Emergency Relief Appropriation Act of 1935
- Long title: JOINT RESOLUTION Making appropriations for relief purposes
- Enacted by: the 74th United States Congress

Citations
- Statutes at Large: 49 Stat. 115

Legislative history
- Introduced in the House as H.J. Res. 117; Signed into law by President Franklin D. Roosevelt on April 8, 1935;

= Emergency Relief Appropriation Act of 1935 =

Act of the United States Congress

The Relief Appropriation Act of 1935 was passed on April 8, 1935, as a part of Franklin Delano Roosevelt's New Deal. It was a large public works program that included the Works Progress Administration (WPA), the National Youth Administration, the Resettlement Administration, the Rural Electrification Administration, and other assistance programs. These programs were called the "second New Deal". The programs gave Americans work, for which the government would pay them. The goal was to help unemployment, pull the country out of the Great Depression, and prevent another depression in the future. This was the first and largest system of public-assistance relief programs in American history, and it led to the largest accumulation of national debt.

== Background ==
Before 1935, many programs focused on direct aid and "the dole". Franklin Delano Roosevelt did not like providing welfare to able workers as it demoralized the unemployed and created dependency on the government, and even the unemployed preferred work relief. He was also concerned about "future problems of unemployment and unprotected old age" and believed that "we have to get it started, or it will never start". At the beginning of 1935, 11.3 million Americans were unemployed, which was nearly 22% of the civilian labor force.
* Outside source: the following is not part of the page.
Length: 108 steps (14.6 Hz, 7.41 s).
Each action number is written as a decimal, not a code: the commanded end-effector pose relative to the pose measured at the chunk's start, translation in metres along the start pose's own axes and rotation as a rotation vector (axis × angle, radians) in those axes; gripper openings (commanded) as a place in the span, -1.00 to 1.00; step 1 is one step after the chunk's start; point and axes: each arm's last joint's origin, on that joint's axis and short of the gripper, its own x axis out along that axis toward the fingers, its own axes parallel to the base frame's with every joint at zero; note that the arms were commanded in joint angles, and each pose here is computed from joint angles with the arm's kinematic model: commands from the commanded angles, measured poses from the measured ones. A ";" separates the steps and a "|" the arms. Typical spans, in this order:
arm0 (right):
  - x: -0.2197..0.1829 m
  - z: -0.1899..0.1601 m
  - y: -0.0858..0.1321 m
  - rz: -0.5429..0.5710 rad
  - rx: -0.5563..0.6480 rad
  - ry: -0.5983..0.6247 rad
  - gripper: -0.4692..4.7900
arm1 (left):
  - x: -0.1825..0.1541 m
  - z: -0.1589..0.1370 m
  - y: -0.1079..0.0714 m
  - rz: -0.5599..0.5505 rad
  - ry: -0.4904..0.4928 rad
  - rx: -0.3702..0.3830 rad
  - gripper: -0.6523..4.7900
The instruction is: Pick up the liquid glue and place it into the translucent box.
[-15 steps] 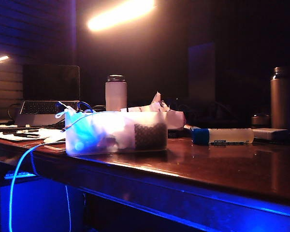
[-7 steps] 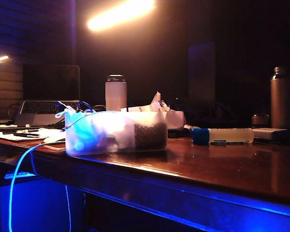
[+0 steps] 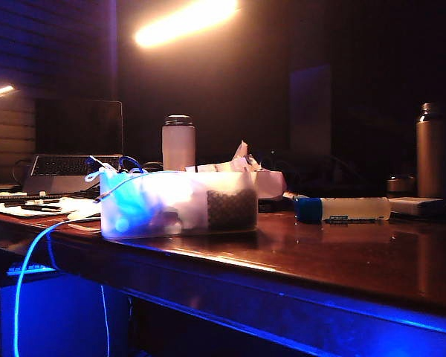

In January 1935, Roosevelt announced his plans to alter the current relief programs.

The Federal Government must and shall quit this business of relief.

I am not willing that the vitality of our people be further sapped by the giving of cash, of market baskets, of a few hours of weekly work cutting grass, raking leaves or picking up papers in public parks. We must preserve not only the bodies of the unemployed from destruction but also their self-respect, their self-reliance and courage and determination.

On April 8, 1935, Roosevelt introduced the Emergency Relief Appropriation Act, which only gave direct aid to people who were unable to work, such as the elderly and the disabled. Despite the word "emergency", this act was created to address a long-term problem.

He asked Congress for $4.88 billion – two thirds would go to finance work relief, and the rest would end the Federal Emergency Relief Administration, the work program created by Roosevelt in 1933 which replaced the Civil Works Administration.

He asked for $4 billion to get things going, and $880 million was reallocated from previous appropriations to aid 3.5 million people. The local governments and agencies had already cared for the 1.5 million unemployable relief recipients (e.g. the ill, the aged, the physically handicapped). Of the funds appropriated by the act, $27 million was approved for the Federal Art Project, the Federal Writers' Project and the Federal Theatre Project under the WPA sponsored Federal Project Number One.

== Collapse ==
By September 1935, the program was failing and looked to some like it might even collapse. There was only $1 billion left, and less than ¼ of the estimated 3.5 million people were employed.

There had been many obstacles that led to its downfall, such as:
- The bill was delayed in Congress because people demanded that the program pay wages at existing levels
- Congressional leaders wanted to allocate the funds to specific categories and agencies, making it difficult to have a smooth transition from the existing program
- Conflict between Harry Hopkins and Harold Ickes – they argued on whether the program should be public works (expensive projects with less relief labor) or work relief ("made work")

== Results ==
Roosevelt had hoped that this would end the Depression and create jobs, but it was unsuccessful. He gave the rest of the appropriation to Harry Hopkins, who had created the WPA.

Congress contributed to this program throughout the 1930s, but beginning in 1939, funds were reduced. Many programs were discontinued over the years, and in 1943, Congress ended many of the Emergency Relief Appropriation Act programs, including WPA and PWA. Unemployment was no longer a major issue because WWII had created thousands of jobs.

Many people complained that "the programs created 'busy work' for the unemployed at the expense of the nation's more affluent citizens." The Rural Electrification Administration, however, was successful. In 1934, only 11% of American farms had electricity, but that rose to 50% by 1942 and almost 100% by the end of the 1940s. The WPA built and renovated thousands of schools, hospitals, and playgrounds.